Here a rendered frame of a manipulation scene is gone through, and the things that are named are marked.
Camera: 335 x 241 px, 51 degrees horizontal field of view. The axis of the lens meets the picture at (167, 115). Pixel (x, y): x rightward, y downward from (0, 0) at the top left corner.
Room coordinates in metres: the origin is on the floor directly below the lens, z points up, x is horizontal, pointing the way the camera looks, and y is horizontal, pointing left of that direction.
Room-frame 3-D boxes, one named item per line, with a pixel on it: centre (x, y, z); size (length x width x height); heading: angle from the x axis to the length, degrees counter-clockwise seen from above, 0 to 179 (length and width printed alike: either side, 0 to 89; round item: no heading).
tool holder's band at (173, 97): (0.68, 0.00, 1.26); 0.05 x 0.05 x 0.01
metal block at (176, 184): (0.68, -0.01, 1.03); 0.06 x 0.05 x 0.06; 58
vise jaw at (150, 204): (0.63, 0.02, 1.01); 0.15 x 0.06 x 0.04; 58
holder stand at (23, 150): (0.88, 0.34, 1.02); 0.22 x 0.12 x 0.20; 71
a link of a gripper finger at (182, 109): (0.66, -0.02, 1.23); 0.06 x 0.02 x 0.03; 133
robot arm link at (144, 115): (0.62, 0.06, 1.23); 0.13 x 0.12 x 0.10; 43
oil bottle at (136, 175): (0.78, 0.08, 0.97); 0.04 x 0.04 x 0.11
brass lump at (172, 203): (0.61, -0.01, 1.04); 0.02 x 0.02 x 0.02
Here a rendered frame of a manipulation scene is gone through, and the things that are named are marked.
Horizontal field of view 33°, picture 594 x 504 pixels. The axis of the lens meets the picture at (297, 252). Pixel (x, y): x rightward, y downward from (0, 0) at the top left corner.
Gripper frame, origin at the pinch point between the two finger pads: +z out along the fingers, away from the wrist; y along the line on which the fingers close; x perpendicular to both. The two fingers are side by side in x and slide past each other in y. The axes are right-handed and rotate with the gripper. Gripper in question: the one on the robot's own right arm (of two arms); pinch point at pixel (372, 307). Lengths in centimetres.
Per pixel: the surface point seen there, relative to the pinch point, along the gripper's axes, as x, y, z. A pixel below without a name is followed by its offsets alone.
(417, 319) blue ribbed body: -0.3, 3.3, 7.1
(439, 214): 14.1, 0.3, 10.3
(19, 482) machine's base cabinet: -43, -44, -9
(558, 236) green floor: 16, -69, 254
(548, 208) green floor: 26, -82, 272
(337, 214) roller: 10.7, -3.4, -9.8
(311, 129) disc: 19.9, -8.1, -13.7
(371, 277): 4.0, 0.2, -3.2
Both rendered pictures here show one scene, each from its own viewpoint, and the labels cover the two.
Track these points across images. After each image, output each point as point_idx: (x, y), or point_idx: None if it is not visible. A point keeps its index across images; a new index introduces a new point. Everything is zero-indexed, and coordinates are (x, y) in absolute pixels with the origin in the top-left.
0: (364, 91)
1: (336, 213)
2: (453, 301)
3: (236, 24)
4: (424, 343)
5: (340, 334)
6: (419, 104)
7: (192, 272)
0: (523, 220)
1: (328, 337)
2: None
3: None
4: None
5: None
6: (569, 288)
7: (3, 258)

────────────────────

(ACTIVITY):
In the listing above, transcribe exactly everything from the line containing "robot arm link" down to the line containing "Both rendered pictures", including both and nothing more.

(OUTPUT OF THE EXERCISE):
robot arm link at (144, 115): (0.62, 0.06, 1.23); 0.13 x 0.12 x 0.10; 43
oil bottle at (136, 175): (0.78, 0.08, 0.97); 0.04 x 0.04 x 0.11
brass lump at (172, 203): (0.61, -0.01, 1.04); 0.02 x 0.02 x 0.02
Here a rendered frame of a manipulation scene is gone through, and the things that are named are marked.
Horizontal field of view 33°, picture 594 x 504 pixels. The axis of the lens meets the picture at (297, 252). Pixel (x, y): x rightward, y downward from (0, 0) at the top left corner.
Gripper frame, origin at the pinch point between the two finger pads: +z out along the fingers, away from the wrist; y along the line on which the fingers close; x perpendicular to both. The two fingers are side by side in x and slide past each other in y. The axes are right-handed and rotate with the gripper. Gripper in question: the one on the robot's own right arm (of two arms); pinch point at pixel (372, 307). Lengths in centimetres.
Per pixel: the surface point seen there, relative to the pinch point, along the gripper's axes, as x, y, z. A pixel below without a name is followed by its offsets alone.
(417, 319) blue ribbed body: -0.3, 3.3, 7.1
(439, 214): 14.1, 0.3, 10.3
(19, 482) machine's base cabinet: -43, -44, -9
(558, 236) green floor: 16, -69, 254
(548, 208) green floor: 26, -82, 272
(337, 214) roller: 10.7, -3.4, -9.8
(311, 129) disc: 19.9, -8.1, -13.7
(371, 277): 4.0, 0.2, -3.2
Both rendered pictures here show one scene, each from its own viewpoint, and the labels cover the two.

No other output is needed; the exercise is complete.